Problem to solve
Work through the entries below and show every line in which "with" is found.

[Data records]

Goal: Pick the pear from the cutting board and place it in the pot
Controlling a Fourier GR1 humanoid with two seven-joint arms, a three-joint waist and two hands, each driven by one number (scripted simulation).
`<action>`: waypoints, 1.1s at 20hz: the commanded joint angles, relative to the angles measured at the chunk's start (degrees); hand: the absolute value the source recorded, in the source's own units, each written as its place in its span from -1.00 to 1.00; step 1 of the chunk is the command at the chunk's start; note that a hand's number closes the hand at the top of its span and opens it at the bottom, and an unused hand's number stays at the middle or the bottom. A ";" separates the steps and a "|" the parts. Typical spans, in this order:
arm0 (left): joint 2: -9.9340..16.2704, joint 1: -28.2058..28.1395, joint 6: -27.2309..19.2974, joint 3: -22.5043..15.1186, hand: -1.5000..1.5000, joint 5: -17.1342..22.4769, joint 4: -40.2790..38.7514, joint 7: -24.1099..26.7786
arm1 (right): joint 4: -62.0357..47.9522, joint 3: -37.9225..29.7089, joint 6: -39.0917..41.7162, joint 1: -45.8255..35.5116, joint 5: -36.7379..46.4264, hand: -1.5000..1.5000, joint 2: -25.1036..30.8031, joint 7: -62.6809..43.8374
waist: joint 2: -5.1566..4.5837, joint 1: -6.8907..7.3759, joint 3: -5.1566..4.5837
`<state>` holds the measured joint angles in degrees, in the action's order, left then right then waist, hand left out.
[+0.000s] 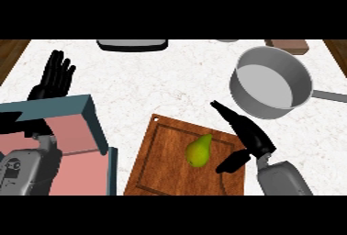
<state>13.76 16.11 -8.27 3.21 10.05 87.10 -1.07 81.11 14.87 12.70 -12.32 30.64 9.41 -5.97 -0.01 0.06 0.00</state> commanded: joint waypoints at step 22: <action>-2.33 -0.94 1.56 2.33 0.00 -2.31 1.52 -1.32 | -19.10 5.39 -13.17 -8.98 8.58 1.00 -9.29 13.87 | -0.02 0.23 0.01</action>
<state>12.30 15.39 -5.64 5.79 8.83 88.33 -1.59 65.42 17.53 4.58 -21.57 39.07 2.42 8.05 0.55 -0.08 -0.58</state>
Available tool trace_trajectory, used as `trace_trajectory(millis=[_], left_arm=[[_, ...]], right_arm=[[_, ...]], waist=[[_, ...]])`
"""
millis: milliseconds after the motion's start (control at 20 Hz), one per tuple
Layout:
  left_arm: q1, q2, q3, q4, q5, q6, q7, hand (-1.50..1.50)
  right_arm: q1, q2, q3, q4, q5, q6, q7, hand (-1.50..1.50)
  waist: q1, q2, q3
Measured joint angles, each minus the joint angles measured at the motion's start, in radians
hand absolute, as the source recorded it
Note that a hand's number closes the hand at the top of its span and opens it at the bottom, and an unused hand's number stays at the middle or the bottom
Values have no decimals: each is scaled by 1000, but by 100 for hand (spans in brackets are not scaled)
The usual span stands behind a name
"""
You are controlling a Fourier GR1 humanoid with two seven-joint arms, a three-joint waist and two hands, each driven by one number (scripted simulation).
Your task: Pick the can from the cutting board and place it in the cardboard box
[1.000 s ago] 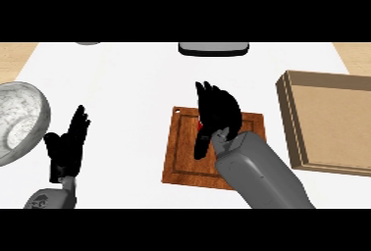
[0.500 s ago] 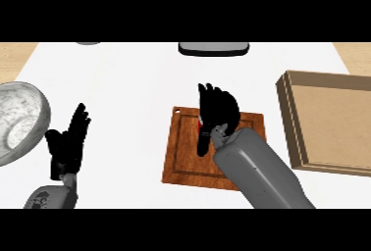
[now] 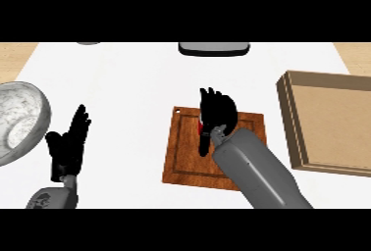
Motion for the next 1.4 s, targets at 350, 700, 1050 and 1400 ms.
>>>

Exercise result
Controlling a Fourier GR1 humanoid with two seven-joint arms, a three-joint waist and two hands, each driven by one number (scripted simulation).
You are controlling a Fourier GR1 humanoid with two seven-joint arms, a three-joint waist and two hands, each driven by one number (scripted simulation).

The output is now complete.